- TASK DESCRIPTION -
Below are lines of data; restate word for word those running from the line containing "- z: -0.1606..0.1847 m" to the line containing "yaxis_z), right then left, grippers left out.", inclusive, and no others.

- Data excerpts -
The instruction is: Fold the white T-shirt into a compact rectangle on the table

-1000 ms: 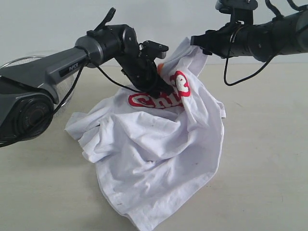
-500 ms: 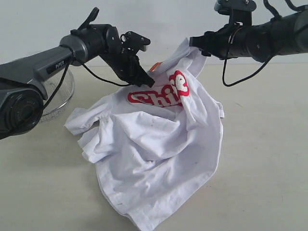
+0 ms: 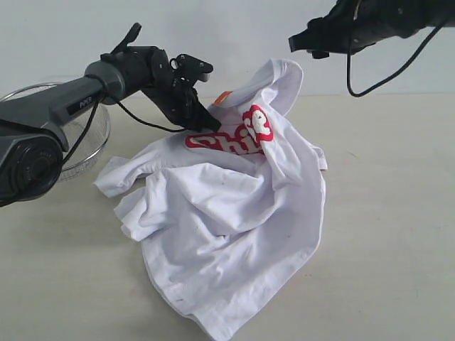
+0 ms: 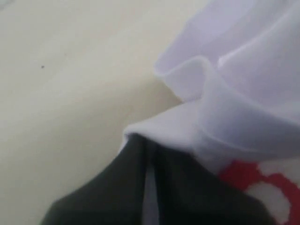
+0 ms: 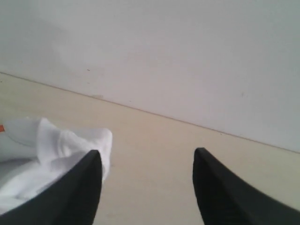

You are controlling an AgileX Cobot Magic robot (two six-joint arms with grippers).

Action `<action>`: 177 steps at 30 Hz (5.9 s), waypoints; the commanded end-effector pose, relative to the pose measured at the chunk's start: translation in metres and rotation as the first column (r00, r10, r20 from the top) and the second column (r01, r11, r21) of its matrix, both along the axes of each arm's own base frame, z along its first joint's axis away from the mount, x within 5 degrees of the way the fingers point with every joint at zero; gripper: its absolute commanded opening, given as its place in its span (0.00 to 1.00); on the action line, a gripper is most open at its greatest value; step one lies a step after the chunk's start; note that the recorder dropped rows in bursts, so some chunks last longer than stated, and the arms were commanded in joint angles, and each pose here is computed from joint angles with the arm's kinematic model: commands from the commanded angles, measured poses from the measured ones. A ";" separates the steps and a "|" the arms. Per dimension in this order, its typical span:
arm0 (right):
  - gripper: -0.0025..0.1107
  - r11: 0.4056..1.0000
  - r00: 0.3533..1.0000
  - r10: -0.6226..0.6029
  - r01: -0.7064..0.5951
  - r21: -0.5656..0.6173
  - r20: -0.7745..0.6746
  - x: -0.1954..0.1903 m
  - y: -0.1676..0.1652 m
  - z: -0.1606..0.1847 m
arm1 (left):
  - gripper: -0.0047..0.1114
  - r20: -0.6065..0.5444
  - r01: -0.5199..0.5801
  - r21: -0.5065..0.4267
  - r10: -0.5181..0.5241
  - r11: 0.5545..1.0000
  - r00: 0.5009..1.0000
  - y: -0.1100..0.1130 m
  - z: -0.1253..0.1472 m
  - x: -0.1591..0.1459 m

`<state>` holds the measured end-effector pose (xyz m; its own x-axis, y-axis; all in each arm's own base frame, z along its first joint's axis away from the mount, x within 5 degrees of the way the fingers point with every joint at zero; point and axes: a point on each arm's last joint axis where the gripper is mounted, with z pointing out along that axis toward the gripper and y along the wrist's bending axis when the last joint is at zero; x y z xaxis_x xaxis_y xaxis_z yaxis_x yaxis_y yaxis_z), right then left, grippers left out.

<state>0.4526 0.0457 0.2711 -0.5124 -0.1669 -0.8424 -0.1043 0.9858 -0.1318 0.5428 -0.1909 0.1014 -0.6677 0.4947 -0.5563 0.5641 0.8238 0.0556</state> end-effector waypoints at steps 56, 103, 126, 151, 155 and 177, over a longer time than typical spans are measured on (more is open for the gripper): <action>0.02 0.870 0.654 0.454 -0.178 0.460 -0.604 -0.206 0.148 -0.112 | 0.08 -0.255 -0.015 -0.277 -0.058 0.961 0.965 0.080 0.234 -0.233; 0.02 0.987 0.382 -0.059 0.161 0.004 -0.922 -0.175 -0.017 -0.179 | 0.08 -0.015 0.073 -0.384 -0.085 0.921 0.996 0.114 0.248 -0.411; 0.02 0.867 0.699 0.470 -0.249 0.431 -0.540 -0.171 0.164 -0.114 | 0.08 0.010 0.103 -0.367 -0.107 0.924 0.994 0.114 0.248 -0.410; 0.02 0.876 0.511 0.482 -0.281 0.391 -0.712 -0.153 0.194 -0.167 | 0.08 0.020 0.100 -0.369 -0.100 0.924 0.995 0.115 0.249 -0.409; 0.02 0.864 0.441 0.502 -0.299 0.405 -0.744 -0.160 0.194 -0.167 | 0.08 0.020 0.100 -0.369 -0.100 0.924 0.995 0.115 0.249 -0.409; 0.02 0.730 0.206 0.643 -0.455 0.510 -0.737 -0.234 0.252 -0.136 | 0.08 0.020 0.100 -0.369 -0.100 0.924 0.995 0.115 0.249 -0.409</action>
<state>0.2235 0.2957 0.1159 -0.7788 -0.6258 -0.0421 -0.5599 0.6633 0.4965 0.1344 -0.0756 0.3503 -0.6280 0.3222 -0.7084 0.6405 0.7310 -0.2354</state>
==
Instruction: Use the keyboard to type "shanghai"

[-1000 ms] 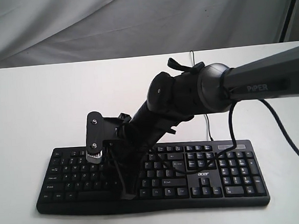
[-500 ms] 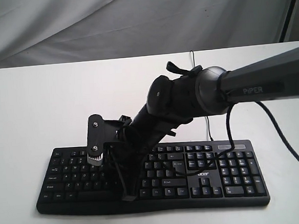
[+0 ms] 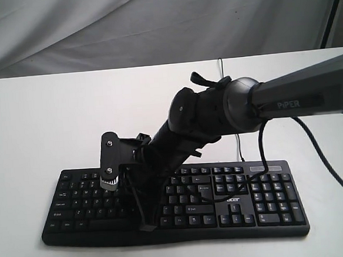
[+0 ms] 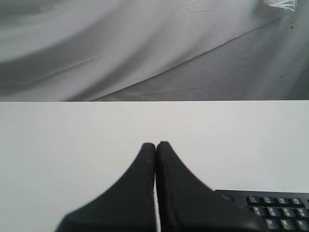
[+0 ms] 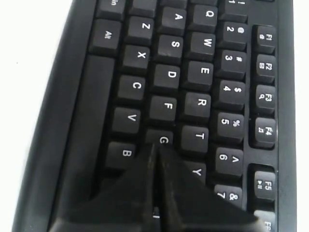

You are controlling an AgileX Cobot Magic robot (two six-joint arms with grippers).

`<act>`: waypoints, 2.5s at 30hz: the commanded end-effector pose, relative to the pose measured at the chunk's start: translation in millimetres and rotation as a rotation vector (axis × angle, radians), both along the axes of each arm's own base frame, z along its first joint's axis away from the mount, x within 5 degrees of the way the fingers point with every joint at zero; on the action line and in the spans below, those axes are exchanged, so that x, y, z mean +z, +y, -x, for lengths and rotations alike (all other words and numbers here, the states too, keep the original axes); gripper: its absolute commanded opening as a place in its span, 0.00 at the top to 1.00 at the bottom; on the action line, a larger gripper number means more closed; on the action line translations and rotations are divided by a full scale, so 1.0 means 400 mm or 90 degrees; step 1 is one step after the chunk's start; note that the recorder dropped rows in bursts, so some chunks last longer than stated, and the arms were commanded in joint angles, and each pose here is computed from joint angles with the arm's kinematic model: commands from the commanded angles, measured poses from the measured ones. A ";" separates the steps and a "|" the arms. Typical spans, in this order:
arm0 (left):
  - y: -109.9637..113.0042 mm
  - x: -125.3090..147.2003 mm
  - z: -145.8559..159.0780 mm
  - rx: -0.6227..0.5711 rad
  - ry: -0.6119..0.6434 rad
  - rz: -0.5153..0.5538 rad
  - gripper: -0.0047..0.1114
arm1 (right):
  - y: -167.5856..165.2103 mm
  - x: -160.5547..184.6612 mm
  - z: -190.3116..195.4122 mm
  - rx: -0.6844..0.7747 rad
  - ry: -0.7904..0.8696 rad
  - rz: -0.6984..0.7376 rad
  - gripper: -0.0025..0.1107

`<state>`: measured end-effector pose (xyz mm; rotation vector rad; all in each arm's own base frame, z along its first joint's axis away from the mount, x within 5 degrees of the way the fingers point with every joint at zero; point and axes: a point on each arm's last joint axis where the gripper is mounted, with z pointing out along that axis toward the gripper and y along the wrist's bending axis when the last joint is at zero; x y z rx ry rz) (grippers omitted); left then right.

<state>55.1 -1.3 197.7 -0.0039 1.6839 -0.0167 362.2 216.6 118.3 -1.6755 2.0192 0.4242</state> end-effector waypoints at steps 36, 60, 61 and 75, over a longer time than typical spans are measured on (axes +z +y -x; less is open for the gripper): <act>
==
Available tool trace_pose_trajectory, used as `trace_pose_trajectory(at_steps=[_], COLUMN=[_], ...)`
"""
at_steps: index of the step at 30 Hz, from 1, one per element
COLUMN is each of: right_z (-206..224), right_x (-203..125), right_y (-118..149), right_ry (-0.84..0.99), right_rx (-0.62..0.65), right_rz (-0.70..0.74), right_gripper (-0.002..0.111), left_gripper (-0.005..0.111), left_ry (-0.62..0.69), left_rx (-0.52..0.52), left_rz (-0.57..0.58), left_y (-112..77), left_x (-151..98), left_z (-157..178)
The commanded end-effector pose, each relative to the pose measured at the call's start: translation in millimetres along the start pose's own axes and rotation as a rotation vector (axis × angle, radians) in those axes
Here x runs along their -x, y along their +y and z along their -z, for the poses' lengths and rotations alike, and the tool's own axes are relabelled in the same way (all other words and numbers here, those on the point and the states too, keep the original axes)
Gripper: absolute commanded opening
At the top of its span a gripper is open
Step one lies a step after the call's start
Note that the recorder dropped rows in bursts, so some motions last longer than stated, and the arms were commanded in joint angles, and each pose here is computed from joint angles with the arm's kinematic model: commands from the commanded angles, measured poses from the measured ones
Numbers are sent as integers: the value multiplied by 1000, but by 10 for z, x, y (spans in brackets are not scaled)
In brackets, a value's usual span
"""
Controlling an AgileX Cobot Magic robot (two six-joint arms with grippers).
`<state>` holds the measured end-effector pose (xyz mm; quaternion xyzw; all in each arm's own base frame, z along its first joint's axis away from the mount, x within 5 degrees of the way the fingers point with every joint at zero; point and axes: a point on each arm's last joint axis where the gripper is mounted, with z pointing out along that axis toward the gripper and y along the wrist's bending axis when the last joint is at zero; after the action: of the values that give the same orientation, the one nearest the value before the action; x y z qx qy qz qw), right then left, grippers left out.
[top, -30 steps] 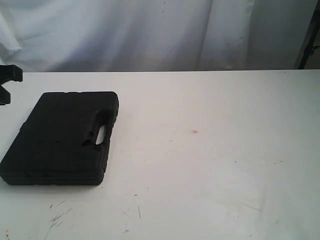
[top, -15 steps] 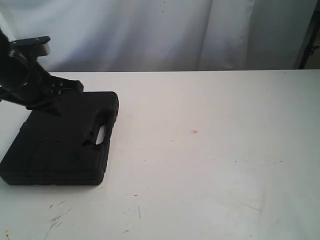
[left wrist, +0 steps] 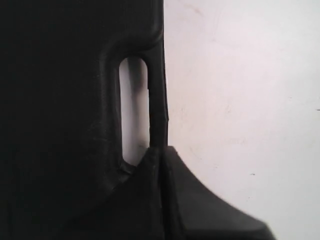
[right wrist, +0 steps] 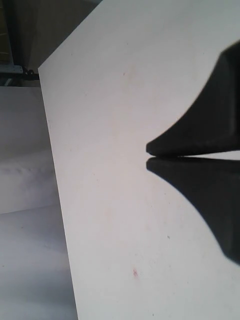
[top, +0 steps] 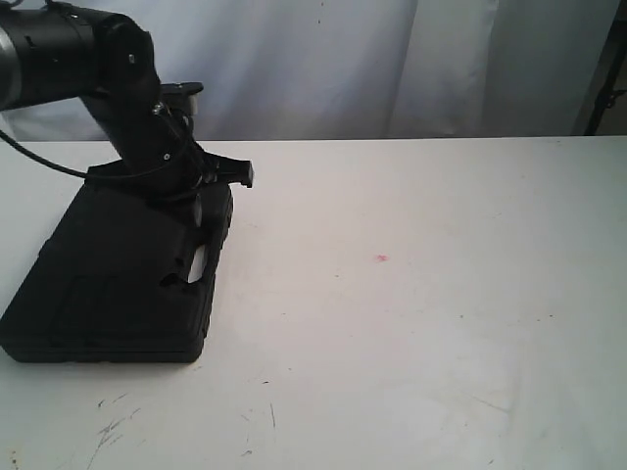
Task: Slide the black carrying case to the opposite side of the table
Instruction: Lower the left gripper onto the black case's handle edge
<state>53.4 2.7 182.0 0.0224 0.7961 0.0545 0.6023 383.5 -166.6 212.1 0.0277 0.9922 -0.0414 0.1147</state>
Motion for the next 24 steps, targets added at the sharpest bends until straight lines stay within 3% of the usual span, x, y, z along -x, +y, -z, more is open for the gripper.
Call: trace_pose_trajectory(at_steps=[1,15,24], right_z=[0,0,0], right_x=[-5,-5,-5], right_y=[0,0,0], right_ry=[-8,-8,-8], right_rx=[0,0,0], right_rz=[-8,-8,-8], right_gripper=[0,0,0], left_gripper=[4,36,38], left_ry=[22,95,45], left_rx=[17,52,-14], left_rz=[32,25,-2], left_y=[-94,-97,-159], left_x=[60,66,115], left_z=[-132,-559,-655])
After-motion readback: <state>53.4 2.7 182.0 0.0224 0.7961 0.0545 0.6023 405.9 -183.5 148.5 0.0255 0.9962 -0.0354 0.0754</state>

- WRITTEN RESPONSE -
  - z: -0.1606..0.1847 m
arm1 (left):
  - gripper: -0.0047..0.1114
  - r20: -0.6065..0.5444
  - r01: -0.5199..0.5801
  - r21: -0.5065..0.4267
  - r10: -0.5181..0.5241
  - r11: 0.5545..1.0000
  - r00: 0.5009..1.0000
  - y: -0.1100..0.1130 m
  - z: -0.1253..0.1472 m
  - x: -0.1591..0.1459 m

`<state>` holds the measured end-effector pose (xyz m; its own x-axis, y-axis; all in each arm's own base frame, z along its first joint's axis away from the mount, x within 5 degrees of the way the fingers point with every joint at zero; point and axes: a point on each arm's last joint axis where the gripper is mounted, with z pointing out along that axis toward the gripper and y along the wrist's bending axis when the last joint is at zero; x y z xaxis_x xaxis_y xaxis_z yaxis_x yaxis_y yaxis_z), right then left, grippers left out.

Nothing further remains for this exercise.